## Exercise description:
Quote the entries below from the line with "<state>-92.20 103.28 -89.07" through the line with "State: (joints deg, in", both ends included, and only those lines.

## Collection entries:

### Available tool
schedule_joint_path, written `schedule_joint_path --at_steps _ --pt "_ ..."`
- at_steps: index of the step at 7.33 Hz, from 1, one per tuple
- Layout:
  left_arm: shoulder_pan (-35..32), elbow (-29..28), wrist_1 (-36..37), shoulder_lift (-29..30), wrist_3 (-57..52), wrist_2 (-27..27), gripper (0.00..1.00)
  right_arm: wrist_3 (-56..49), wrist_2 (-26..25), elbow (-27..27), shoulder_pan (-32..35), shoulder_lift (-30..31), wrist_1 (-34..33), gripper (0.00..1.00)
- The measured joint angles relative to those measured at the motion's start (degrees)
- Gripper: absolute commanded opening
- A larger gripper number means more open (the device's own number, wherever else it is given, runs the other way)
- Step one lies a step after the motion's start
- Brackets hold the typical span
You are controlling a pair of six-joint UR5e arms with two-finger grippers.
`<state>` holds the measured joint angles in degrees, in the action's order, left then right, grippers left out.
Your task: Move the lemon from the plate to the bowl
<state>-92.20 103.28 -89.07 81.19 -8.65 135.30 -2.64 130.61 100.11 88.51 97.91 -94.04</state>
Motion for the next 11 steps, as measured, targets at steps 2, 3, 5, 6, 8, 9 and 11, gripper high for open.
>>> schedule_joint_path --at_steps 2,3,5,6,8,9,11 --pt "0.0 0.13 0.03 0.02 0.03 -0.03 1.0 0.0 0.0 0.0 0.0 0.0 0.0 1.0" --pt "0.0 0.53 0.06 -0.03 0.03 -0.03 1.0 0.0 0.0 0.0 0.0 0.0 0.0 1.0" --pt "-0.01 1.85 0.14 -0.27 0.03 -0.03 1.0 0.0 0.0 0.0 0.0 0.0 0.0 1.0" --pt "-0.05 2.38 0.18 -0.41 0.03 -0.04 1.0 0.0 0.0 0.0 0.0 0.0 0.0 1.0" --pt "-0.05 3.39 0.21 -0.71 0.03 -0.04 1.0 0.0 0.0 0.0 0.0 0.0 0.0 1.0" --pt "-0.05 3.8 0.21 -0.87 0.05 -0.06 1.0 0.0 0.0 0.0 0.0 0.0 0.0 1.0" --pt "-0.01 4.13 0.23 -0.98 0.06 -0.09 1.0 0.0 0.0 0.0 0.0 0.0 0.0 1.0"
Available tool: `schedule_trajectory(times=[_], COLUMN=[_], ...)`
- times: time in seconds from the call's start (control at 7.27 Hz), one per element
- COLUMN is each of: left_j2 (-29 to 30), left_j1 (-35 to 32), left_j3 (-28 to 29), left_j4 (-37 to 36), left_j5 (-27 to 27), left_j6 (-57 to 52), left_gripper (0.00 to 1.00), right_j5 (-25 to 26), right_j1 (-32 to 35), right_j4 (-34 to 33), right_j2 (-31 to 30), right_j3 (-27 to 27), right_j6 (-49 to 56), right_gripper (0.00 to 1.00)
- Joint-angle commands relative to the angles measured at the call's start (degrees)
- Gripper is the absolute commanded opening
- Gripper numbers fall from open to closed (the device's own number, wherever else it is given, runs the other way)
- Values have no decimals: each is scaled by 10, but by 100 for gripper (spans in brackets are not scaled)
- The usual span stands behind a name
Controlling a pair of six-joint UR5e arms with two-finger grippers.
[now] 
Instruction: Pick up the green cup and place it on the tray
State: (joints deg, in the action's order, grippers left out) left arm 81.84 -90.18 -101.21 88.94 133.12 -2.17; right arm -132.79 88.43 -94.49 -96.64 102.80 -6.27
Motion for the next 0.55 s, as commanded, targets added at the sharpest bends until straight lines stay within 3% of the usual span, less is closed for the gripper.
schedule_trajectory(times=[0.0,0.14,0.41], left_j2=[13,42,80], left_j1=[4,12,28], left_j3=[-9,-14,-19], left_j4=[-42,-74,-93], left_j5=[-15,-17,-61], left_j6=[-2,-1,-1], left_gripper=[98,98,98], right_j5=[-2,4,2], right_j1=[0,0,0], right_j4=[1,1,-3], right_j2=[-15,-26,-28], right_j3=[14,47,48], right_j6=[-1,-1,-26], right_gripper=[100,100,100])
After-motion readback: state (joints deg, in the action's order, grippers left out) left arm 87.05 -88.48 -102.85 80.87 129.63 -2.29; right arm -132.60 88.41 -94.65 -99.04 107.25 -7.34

## Problem solution:
<state>-92.20 103.28 -89.07 81.19 -8.65 135.30 -2.64 130.61 100.11 88.51 97.91 -94.04</state>
Motion for the next 11 steps, as measured, targets at steps 2, 3, 5, 6, 8, 9 and 11, gripper high for open.
>>> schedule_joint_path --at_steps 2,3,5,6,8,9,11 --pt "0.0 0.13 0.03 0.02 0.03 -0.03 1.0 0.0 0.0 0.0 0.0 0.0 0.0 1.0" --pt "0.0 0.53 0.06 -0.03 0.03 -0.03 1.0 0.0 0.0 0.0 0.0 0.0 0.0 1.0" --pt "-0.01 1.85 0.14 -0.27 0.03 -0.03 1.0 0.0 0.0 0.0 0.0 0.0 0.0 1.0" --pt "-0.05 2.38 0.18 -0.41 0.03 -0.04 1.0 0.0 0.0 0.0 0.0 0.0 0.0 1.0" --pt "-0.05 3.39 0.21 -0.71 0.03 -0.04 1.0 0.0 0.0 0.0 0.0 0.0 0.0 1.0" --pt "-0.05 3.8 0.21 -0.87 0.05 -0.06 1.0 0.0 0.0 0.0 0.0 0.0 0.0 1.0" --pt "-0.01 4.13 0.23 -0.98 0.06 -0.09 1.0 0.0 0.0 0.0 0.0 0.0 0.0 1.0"
Available tool: `schedule_trajectory(times=[_], COLUMN=[_], ...)`
- times: time in seconds from the call's start (control at 7.27 Hz), one per element
- COLUMN is each of: left_j2 (-29 to 30), left_j1 (-35 to 32), left_j3 (-28 to 29), left_j4 (-37 to 36), left_j5 (-27 to 27), left_j6 (-57 to 52), left_gripper (0.00 to 1.00), right_j5 (-25 to 26), right_j1 (-32 to 35), right_j4 (-34 to 33), right_j2 (-31 to 30), right_j3 (-27 to 27), right_j6 (-49 to 56), right_gripper (0.00 to 1.00)
- Joint-angle commands relative to the angles measured at the call's start (degrees)
- Gripper is the absolute commanded opening
- Gripper numbers fall from open to closed (the device's own number, wherever else it is given, runs the other way)
- Values have no decimals: each is scaled by 10, but by 100 for gripper (spans in brackets are not scaled)
- The usual span stands behind a name
Controlling a pair of six-joint UR5e arms with two-finger grippers.
[now] 
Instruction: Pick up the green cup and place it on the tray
State: (joints deg, in the action's order, grippers left out) left arm 81.84 -90.18 -101.21 88.94 133.12 -2.17; right arm -132.79 88.43 -94.49 -96.64 102.80 -6.27

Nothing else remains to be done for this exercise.